A high school teen realized he had inadvertently brought a pocket knife to a baseball game, and proactively sought out a security guard and handed it over. There were no metal detectors, no pat-downs. In all probability he could have just left it in his pocket and nobody would ever have known. But the kid was obviously raised to try to do the right thing.
Unfortunately, his moral education was incomplete. Most people realize that there are times when it is OK to lie.
When someone has broken in to your home and is threatening your family, if he asks you if there is anyone else in the house, do you have an ethical obligation to inform him of your young daughter, hiding in the basement crawlspace? No, of course not.
If you are held up and have your wallet taken by a mugger, and he asks if you have more, are you obligated to mention the envelope of cash in your inside coat pocket that you were taking to pay your rent? Of course not.
You are not obligated to be honest with criminals who mean you harm.
I posit that in many cases, government has become equivalent to a criminal adversary in our lives. Government creates thousands of technical violations and regulations that criminalize innocent behavior, then uses those regulations to rob us of our incomes and freedoms.
The pocket knife was doing no harm. It wasn't going to jump out of his pocket and stab somebody, but the criminal public school system is not this boy's friend. He has no more obligation to fess up about the knife than someone in the mugger and home invader examples above. You don't have to admit to an offense when there is no actual moral wrong being done.
You don't have to obey arbitrary authority.
When the government takes your money against your will, with threat of force, they don't call it stealing, they call it taxation, or regulatory costs.
When you lie to the government about a harmless activity to spare yourself from punishment, it's just protecting yourself.
Our government has lost legitimacy because it has criminalized harmless actions, thus making technical "criminals" out of good people. You don't have to go along with that any more than you have to offer your money to a mugger or your child to a home invader.
I think that this was understood better by older generations. We weren't raised to be as respectful of arbitrary authority. We didn't spend our lives in schools with crazy zero tolerance policies that had no relationship to reality. We didn't get punished with the force of law for normal teenage acting-out.
A few years back, I went to a local club with some friends, all of whom were at least ten years younger than me.
One of the friends had just bought several of us bottles of water right before we decided to leave. I hadn't even opened mine yet.
I saw at the door that they were refusing to let people to leave with any drinks, including these very pricey bottles of water. I wasn't about to just abandon it -- it was mine, it was paid-for -- or stand there guzzling it. So I very pointedly absolutely ignored the bouncer when he told me I couldn't take the water with me.
The bouncer really didn't know what to do. It was obvious he was used to being obeyed. But there's no law against leaving a club with a bottle of water. Their business policy doesn't carry the force of law; he couldn't lay a finger on me. "You can't leave here with that bottle!" "I just did." All he could do was bluster at me and tell me that I better never come back to the club. As if they don't want my money, or as if I couldn't live without going to that club. I think my young friends were as aghast as the bouncer. They had all just internalized that if someone in authority tells you to do something, you do it.

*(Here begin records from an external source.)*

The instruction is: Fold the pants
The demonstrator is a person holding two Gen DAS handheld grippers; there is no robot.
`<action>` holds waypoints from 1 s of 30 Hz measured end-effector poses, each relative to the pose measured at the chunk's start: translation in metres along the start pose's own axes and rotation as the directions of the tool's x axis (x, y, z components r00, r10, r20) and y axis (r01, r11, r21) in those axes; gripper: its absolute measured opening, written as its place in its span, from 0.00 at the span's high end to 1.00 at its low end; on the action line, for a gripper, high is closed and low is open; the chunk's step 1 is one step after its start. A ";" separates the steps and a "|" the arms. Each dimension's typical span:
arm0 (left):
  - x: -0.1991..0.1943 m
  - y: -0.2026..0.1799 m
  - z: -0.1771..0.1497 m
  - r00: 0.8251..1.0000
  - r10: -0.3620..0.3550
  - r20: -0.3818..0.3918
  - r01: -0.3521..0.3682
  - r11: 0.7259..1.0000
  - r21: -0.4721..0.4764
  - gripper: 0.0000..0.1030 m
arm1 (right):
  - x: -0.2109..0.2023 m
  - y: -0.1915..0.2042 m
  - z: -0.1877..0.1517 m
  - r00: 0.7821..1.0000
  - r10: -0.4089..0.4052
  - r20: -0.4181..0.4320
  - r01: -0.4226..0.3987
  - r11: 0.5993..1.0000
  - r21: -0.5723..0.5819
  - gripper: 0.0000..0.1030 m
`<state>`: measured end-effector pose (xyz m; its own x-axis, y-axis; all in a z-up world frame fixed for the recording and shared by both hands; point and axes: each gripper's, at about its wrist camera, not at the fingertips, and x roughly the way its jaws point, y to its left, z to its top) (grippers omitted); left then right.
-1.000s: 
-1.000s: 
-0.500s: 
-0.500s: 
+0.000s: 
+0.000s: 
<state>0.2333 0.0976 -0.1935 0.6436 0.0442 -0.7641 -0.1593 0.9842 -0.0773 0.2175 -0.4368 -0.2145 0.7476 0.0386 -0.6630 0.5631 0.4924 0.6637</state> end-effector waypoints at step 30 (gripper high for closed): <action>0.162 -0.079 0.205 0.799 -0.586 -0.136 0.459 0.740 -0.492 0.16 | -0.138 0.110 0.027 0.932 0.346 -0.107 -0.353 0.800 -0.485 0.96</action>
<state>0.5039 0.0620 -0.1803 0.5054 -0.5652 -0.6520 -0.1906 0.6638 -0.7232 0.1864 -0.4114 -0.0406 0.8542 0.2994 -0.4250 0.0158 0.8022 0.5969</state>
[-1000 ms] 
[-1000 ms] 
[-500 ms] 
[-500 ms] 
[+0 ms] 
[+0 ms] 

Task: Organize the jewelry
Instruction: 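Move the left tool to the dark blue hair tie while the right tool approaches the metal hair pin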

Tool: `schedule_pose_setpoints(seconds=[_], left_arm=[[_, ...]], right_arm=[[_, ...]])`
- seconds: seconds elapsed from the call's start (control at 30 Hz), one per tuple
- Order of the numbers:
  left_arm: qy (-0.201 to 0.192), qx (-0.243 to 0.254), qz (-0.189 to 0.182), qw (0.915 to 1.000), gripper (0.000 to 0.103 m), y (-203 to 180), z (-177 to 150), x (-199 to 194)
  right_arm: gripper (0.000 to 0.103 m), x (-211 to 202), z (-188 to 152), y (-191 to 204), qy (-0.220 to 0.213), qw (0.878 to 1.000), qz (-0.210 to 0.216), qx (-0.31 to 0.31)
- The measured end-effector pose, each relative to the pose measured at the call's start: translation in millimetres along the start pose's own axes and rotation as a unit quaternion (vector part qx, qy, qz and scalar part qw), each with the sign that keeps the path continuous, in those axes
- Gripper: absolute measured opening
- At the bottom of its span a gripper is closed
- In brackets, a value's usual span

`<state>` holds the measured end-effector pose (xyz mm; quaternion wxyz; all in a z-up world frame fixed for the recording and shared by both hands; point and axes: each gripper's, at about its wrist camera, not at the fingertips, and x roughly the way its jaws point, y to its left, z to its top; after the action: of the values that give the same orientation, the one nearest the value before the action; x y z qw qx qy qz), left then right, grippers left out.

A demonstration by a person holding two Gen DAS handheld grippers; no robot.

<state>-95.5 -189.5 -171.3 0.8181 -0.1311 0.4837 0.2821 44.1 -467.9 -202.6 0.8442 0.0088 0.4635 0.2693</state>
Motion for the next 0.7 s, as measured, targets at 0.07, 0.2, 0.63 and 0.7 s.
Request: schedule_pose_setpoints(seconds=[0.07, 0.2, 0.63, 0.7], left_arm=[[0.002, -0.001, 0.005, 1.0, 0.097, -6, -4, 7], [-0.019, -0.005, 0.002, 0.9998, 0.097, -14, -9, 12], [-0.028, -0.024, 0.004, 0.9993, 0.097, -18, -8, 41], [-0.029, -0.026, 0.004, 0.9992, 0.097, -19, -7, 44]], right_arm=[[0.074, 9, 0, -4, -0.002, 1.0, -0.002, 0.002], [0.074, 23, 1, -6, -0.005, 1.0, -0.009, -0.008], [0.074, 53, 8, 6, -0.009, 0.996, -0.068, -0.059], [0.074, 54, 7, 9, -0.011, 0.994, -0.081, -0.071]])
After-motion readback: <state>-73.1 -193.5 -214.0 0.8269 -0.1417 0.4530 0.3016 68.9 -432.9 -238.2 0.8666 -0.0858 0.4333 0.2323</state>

When did it get this bad? In my father's generation, the proper response would have been to tell the over-stepping bouncer to take a hike. Even in my generation, we had a general suspicion of arbitrary authority. But I don't think these kids do. They have grown up in a world where so many exercises of authority are arbitrary and defy common sense that they don't differentiate between legitimate and illegitimate authority. They obey authority because it is authority, not because the authority makes sense.
The downside of this is that when they do start disrespecting authority, they don't do it from any place of sound moral judgment -- they just reject authority in general. You get the Occupy movement. They weren't sure exactly what they wanted and what they were rebelling against, but boy, they sure felt strongly about it!
I have all the respect in the world for people with the authority to catch thieves, rapists and murderers, or who collect reasonable taxes for legitimate purposes, like roads. But I don't have respect when the law becomes arbitrary. If your rifle's barrel is 16" you're a fine, upstanding citizen. If your rifle's barrel is 14" you better have a permit for a short-barreled rife or you're a despicable felon! Short-barreled rifles don't do anything (except reduce the speed of the bullet and make more noise). You don't look at a rifle and see a self-evident moral wrong due to the length of its barrel! It's arbitrary. It's capricious. It criminalizes something meaningless, and makes criminals of people who never hurt anyone. You can't respect that.